Man mano, nel giro, si accodano dirigenti. Tosolini, Pocecco («bella villa che guarda il golfo. Porto San Rocco l'ho fatto per lui», se la ride Dipiazza). Gli spiegano che quell'aria da arrembaggio degli ultimi piani del Comune è dovuta agli spostamenti in atto da un piano all'altro. Lui già punta i piedi, dice che piuttosto che quei cubicoli dove non si possono aprire nemmeno le porte, vanno buttate giù le pareti e fatto l'open space. «Ci vogliono molte risorse. E i dipendenti dicono che non lavorano bene», gli viene fatto presente. «Il problema non è che non lavorano bene, è che lavorano. E' diverso», ribatte il sindaco, con una delle staffilate di cui sopra.

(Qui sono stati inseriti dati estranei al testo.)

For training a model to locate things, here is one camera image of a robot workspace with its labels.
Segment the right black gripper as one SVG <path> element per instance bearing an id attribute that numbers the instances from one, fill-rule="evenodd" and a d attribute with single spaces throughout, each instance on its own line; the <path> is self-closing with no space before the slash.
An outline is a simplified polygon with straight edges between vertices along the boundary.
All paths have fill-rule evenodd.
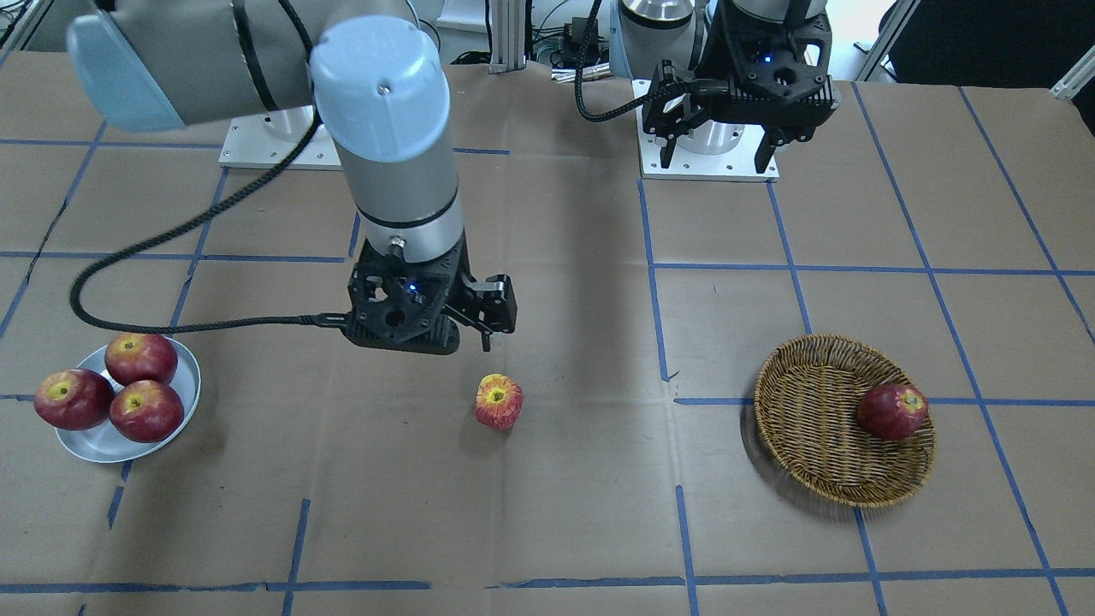
<path id="1" fill-rule="evenodd" d="M 341 319 L 341 332 L 360 347 L 453 355 L 466 327 L 480 333 L 482 350 L 489 353 L 493 335 L 516 328 L 512 280 L 500 274 L 479 281 L 465 240 L 420 263 L 406 261 L 395 242 L 380 251 L 366 243 L 347 291 L 351 310 Z"/>

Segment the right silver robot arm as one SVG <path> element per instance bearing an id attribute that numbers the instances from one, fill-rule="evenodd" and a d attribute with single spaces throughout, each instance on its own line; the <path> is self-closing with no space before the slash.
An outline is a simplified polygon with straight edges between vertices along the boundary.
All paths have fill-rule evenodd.
<path id="1" fill-rule="evenodd" d="M 90 326 L 153 333 L 97 318 L 87 282 L 110 265 L 204 226 L 289 167 L 324 128 L 361 223 L 364 249 L 345 313 L 257 317 L 162 328 L 314 326 L 356 346 L 451 355 L 460 328 L 515 330 L 512 281 L 471 274 L 441 59 L 407 1 L 97 1 L 66 48 L 80 85 L 110 125 L 164 132 L 263 111 L 312 108 L 304 135 L 274 167 L 204 213 L 87 266 L 68 301 Z"/>

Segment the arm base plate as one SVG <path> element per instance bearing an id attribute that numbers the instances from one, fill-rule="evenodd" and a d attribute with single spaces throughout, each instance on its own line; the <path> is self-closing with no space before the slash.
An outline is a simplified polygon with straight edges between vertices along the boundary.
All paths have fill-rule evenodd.
<path id="1" fill-rule="evenodd" d="M 779 181 L 777 160 L 772 159 L 762 170 L 756 168 L 754 153 L 762 144 L 763 128 L 708 121 L 678 139 L 672 159 L 664 167 L 661 151 L 667 140 L 647 133 L 642 111 L 635 112 L 639 148 L 641 178 L 650 181 Z"/>
<path id="2" fill-rule="evenodd" d="M 265 112 L 232 118 L 224 137 L 219 163 L 227 168 L 269 170 L 285 159 L 306 135 L 316 116 L 312 105 L 288 111 Z M 332 137 L 321 126 L 291 170 L 341 171 Z"/>

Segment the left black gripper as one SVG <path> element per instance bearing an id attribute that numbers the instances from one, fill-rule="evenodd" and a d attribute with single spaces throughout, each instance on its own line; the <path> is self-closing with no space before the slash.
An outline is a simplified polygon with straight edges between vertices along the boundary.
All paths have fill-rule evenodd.
<path id="1" fill-rule="evenodd" d="M 705 121 L 756 125 L 754 172 L 791 141 L 810 140 L 841 104 L 829 74 L 832 24 L 825 9 L 716 9 L 689 69 L 664 60 L 642 106 L 642 130 L 660 137 L 660 168 L 679 137 Z"/>

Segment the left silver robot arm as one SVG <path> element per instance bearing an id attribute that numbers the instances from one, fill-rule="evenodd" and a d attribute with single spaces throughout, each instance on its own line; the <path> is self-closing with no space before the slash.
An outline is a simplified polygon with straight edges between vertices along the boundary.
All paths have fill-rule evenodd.
<path id="1" fill-rule="evenodd" d="M 615 1 L 610 16 L 645 178 L 777 181 L 777 152 L 840 105 L 825 1 Z"/>

Passano gli uffici, uno dopo l'altro: protocolli, manutenzioni, scuole, strade. Stanzette congestionate dove, nei sette anni dietro alle spalle, venne riaggiustata e ridisegnata la Trieste di IllyDipiazza ordina alla Cartografia megamappe della città da mettere in giunta («così almeno quando si parla di qualcosa si sa dov'è»), saluta qualche dipendente approdato qui da Muggia («Baldas? Ve l'ho mandato io, sapevo che eravate in difficoltà. Che bontà d'animo...»), accoglie gli auguri per la carriera di un signore che si presenta come quasi-dirigente. «Beh, la faremo dirigente. Quanto alla carriera, credo di aver già raggiunto il massimo. Eh, eh».

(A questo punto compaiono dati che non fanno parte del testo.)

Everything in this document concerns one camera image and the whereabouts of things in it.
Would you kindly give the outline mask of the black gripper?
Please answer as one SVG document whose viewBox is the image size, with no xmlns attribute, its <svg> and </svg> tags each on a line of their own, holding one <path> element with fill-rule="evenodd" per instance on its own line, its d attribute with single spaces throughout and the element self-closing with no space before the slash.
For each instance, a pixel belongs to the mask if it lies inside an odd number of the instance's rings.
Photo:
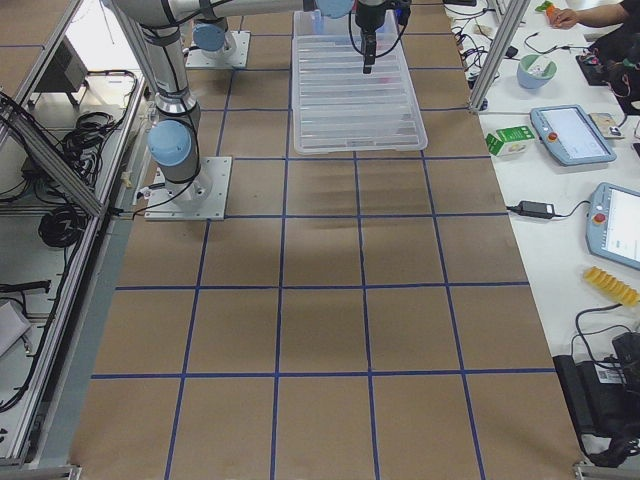
<svg viewBox="0 0 640 480">
<path fill-rule="evenodd" d="M 363 73 L 370 74 L 377 55 L 376 31 L 384 25 L 385 0 L 357 0 L 355 22 L 362 33 Z"/>
</svg>

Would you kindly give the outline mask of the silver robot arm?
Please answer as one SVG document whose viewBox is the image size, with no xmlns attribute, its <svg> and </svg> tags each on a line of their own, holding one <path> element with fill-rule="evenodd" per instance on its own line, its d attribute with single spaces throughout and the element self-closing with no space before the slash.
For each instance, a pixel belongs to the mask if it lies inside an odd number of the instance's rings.
<svg viewBox="0 0 640 480">
<path fill-rule="evenodd" d="M 113 5 L 136 26 L 143 42 L 140 54 L 155 81 L 158 122 L 147 136 L 147 147 L 164 176 L 167 199 L 147 210 L 197 220 L 215 215 L 205 203 L 224 195 L 226 188 L 207 172 L 210 164 L 200 154 L 201 110 L 189 85 L 181 27 L 194 22 L 196 46 L 217 53 L 233 45 L 229 17 L 317 10 L 339 19 L 354 13 L 361 30 L 364 72 L 369 74 L 376 62 L 377 30 L 392 8 L 390 1 L 115 1 Z"/>
<path fill-rule="evenodd" d="M 226 18 L 193 22 L 191 50 L 200 50 L 209 56 L 225 56 L 234 53 L 236 48 Z"/>
</svg>

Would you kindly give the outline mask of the person hand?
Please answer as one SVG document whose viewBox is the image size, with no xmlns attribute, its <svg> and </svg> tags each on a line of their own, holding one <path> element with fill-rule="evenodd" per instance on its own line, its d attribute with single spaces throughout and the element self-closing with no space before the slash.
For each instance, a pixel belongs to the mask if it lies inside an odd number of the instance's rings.
<svg viewBox="0 0 640 480">
<path fill-rule="evenodd" d="M 550 25 L 553 28 L 568 29 L 579 22 L 579 15 L 572 9 L 555 8 L 547 13 Z"/>
</svg>

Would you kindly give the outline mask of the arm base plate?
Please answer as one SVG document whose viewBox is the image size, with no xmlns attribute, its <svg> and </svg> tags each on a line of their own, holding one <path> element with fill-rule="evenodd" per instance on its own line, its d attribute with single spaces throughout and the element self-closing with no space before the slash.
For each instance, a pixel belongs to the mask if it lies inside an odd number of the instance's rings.
<svg viewBox="0 0 640 480">
<path fill-rule="evenodd" d="M 185 186 L 166 182 L 160 167 L 156 168 L 155 183 L 146 196 L 150 208 L 143 214 L 148 221 L 221 221 L 225 218 L 226 202 L 232 170 L 232 158 L 202 157 L 200 173 L 185 192 Z"/>
<path fill-rule="evenodd" d="M 247 66 L 251 34 L 227 31 L 215 35 L 194 34 L 186 57 L 191 70 L 238 70 Z"/>
</svg>

S'indigna per un nuovo buco aperto dall'Acegas in via Milano e a quanti gli spiegano che il protocollo sui lavori esiste già e che ci si sta dando da fare per farlo rispettare, sentenzia: «All'Acegas, bisogna che ghe demo una strenta. Quindici giorni? Ma signori, i buchi vanno chiusi in quindici ore».

Finalmente le ultima tappe, almeno di ieri. Gli uffici del suo «amico Drossi», presidiati dall'efficiente signora Carli. «Come lo vuole il nuovo assessore?», debutta il sindaco. E l'interessata, elegantissima e algida sotto l'abbronzatura da schianto: «Lei lo scelga bene».

Poi il Verde urbano: «Come va col Giardino pubblico?», s'informa il Nostro. In due giorni, gli viene promesso, si muoverà qualcosa. E ancora: «Gli oleandri. Ma perché non li prendete doppi invece che "ugnoli"?». «Quelli "ugnoli" fioriscono più a lungo», s'intromette un sempre più esangue Viero.


L'oleandro "doppio" preferito da Dipiazza


Bye bye, caffè Illy. Su il sipario sul Parmacotto. «Il signor sindaco preferisce i doppi? Terremo conto».